[Data items]
┄┄┄┄┄┄

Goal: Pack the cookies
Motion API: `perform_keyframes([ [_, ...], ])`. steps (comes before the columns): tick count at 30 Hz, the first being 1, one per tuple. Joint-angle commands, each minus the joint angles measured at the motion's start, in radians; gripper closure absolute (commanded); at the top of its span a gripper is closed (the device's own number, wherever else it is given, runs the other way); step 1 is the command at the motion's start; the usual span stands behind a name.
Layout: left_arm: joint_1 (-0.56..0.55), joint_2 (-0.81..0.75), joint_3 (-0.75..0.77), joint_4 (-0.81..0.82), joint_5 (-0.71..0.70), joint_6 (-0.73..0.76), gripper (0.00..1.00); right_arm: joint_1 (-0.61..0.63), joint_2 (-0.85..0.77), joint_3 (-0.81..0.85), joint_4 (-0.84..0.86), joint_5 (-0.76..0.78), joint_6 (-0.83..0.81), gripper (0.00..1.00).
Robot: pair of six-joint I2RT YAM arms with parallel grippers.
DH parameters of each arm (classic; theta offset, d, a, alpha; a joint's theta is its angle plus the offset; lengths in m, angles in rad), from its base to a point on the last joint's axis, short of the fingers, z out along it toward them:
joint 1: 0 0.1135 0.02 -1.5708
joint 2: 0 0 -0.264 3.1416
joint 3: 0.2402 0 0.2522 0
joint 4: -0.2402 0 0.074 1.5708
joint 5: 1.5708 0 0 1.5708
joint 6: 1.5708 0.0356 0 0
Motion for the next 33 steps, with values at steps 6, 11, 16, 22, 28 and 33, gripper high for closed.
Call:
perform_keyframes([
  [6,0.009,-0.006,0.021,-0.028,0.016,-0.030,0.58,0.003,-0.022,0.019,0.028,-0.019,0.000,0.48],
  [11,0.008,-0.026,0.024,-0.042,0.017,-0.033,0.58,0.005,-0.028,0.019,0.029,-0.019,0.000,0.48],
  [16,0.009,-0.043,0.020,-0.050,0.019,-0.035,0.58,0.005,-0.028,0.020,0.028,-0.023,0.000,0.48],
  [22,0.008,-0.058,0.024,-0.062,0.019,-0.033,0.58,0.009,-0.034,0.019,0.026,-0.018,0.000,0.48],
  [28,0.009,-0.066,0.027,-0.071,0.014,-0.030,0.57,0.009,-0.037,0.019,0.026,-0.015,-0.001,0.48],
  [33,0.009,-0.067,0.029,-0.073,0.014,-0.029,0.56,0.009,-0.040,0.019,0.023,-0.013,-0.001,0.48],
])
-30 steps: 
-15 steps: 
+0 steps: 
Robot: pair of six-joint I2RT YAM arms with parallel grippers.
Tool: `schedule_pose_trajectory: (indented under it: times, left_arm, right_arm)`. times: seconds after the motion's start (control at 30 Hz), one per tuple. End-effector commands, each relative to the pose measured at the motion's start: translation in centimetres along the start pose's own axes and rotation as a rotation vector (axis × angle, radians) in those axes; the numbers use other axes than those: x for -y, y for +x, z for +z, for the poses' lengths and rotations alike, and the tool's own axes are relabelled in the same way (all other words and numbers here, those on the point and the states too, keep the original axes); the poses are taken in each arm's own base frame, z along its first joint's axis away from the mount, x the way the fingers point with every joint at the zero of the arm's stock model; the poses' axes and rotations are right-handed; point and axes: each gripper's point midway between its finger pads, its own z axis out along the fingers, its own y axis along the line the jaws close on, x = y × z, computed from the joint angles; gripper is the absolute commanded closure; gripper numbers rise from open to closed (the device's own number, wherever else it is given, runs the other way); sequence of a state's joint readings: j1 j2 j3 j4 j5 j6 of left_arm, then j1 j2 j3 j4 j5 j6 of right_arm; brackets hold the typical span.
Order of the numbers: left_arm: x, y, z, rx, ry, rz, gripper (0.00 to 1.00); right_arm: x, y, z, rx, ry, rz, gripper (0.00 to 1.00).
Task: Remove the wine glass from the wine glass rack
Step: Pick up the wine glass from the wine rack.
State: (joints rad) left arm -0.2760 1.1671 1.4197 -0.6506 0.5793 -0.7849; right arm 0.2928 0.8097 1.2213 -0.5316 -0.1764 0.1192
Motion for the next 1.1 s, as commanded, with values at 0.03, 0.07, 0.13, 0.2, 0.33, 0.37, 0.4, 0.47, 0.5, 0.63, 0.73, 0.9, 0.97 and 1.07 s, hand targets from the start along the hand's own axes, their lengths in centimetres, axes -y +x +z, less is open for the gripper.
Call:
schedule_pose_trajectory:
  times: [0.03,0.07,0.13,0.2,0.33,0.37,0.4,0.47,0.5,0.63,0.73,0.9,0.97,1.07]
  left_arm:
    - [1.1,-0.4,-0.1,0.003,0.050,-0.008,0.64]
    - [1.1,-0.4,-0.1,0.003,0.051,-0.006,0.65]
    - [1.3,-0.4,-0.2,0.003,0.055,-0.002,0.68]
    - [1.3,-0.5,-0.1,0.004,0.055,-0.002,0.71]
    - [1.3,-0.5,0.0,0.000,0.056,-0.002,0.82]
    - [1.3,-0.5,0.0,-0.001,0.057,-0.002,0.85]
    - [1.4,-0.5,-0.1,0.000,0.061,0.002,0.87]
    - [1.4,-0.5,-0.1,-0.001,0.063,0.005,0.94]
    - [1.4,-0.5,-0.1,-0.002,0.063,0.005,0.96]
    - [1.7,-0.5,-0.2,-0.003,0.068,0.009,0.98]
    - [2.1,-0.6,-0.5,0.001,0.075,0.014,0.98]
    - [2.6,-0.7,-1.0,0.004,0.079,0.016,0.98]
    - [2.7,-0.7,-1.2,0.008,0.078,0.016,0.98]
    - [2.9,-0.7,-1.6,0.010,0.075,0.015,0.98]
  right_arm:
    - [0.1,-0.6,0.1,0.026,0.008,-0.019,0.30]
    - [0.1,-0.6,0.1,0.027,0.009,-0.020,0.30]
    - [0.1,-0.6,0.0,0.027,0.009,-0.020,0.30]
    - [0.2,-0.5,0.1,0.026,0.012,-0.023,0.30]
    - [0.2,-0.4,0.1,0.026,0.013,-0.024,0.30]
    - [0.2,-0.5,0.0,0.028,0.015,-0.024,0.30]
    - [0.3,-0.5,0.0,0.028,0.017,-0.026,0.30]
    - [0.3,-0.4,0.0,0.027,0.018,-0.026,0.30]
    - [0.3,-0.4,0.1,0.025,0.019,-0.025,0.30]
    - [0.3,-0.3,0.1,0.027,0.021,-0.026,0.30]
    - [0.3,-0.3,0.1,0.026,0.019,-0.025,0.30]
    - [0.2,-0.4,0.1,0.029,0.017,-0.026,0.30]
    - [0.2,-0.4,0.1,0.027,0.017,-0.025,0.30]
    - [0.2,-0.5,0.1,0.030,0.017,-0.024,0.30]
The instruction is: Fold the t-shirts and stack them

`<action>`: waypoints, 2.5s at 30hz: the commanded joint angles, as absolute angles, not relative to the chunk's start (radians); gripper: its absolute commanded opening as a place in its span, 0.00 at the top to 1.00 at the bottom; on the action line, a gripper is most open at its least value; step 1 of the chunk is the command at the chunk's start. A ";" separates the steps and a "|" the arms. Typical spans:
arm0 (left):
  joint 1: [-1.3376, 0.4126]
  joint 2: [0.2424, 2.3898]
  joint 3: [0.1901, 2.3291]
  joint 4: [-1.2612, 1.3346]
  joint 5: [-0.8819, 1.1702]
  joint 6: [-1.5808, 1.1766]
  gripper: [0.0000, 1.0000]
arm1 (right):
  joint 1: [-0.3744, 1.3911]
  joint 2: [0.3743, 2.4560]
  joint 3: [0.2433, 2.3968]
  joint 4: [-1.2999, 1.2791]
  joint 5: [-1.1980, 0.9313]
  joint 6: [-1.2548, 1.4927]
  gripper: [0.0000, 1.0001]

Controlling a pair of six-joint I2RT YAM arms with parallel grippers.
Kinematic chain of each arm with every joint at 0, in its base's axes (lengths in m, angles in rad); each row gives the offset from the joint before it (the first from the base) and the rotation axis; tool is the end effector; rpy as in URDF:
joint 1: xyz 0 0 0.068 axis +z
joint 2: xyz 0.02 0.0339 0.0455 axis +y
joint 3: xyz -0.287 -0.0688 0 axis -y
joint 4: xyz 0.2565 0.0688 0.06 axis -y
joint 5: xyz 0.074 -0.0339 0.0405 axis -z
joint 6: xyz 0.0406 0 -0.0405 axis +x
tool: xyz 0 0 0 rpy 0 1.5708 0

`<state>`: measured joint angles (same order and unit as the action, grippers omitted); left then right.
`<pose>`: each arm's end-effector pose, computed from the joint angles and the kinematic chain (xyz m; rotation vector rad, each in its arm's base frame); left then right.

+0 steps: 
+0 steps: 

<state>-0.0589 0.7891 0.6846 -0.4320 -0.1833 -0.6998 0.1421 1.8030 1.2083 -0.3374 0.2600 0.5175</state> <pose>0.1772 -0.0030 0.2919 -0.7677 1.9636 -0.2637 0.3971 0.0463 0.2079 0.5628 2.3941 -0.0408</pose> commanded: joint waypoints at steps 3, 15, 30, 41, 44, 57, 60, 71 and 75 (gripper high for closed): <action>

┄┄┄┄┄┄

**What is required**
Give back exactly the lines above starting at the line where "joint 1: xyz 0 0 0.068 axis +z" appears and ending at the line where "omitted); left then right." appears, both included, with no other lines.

**Response box**
joint 1: xyz 0 0 0.068 axis +z
joint 2: xyz 0.02 0.0339 0.0455 axis +y
joint 3: xyz -0.287 -0.0688 0 axis -y
joint 4: xyz 0.2565 0.0688 0.06 axis -y
joint 5: xyz 0.074 -0.0339 0.0405 axis -z
joint 6: xyz 0.0406 0 -0.0405 axis +x
tool: xyz 0 0 0 rpy 0 1.5708 0

`<state>`: measured joint angles (same order and unit as the action, grippers omitted); left then right.

The full answer has been given.